When you wake up in the morning and return to the world of the senses, the moment our eye perceives light through an iris, receptors in the optic nerve send a signal to a part of our brain called the suprachiasmatic nucleus. It then sends a signal to the pineal gland, which responded by making serotonin, the daytime neurotransmitter. Neurotransmitters are chemical messengers that transmit and communicate information between nerve cells. The neurotransmitter serotonin then signals our body; it is time to wake up. Now, information between all your senses to create meaning between your inner and outer world, serotonin stimulates your brain waves from delta to theta to alpha to beta, causing us to realize once again we are in a physical body in space and time. Why beta wave? It is much of our attention to our outer environment, body physical, and time.

As night falls and it gets dark, a similar but inverse process happens. The inhibition of light sends a signal along the same route back to the pineal gland, but now the pineal gland transmutes serotonin into melatonin, the night time neurotransmitter. This production and release of melatonin slow down our brain waves from beta to alpha, making us sleepy, tired, and less likely to want to think or analyze. As our brain waves slow down to alpha, we become more interested in returning our attention to our inner world rather than our outer world. Eventually, as your body falls asleep and goes into a catatonic state, your brain waves move from alpha to theta to delta, thus inducing periods of dreaming as well as deep, restorative sleep.

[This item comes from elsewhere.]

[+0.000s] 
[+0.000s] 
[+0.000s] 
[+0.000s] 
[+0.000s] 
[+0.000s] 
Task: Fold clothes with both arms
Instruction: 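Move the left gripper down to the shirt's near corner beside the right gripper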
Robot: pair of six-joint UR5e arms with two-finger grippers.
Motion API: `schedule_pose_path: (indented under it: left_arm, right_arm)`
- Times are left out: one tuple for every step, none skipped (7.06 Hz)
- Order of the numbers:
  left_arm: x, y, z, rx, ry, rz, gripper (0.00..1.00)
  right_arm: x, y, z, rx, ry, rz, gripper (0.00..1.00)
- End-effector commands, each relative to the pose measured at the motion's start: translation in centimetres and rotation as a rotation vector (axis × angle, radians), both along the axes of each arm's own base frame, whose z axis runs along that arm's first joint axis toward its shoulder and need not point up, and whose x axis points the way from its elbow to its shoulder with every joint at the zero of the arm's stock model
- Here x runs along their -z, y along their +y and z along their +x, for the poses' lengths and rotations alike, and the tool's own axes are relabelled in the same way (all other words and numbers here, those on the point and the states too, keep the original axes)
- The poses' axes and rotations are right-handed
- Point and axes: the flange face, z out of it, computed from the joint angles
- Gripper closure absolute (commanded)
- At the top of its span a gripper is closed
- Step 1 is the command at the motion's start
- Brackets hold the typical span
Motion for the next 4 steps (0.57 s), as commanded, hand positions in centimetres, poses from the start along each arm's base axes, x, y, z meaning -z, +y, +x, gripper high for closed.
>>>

Our life since the beginning goes through this process called the circadian rhythm. Most of us know that when we move out of this natural rhythm, we become unnatural, such as when we travel to another part of the world where the sun rises and sets several hours ahead of our normal time zone. It is called a jet lag where we need some time to recalibrate. When the body gets out of its natural circadian rhythm, it usually takes times to readjust to the new environment’s rhythm of sunrise and sunset.  All chemistry produced from our interaction with our external three-dimensional world—from our eyes’ reaction to the sun and the frequency of visible light. Melatonin induces rapid eye movement (REM) sleep, a phase of the circadian rhythm which causes us dreaming. When our thoughts and chatter in our head start to diminish, open the door to sleep and eventually, the dreaming state, the brain starts to internally see and perceive in images, pictures, and symbols.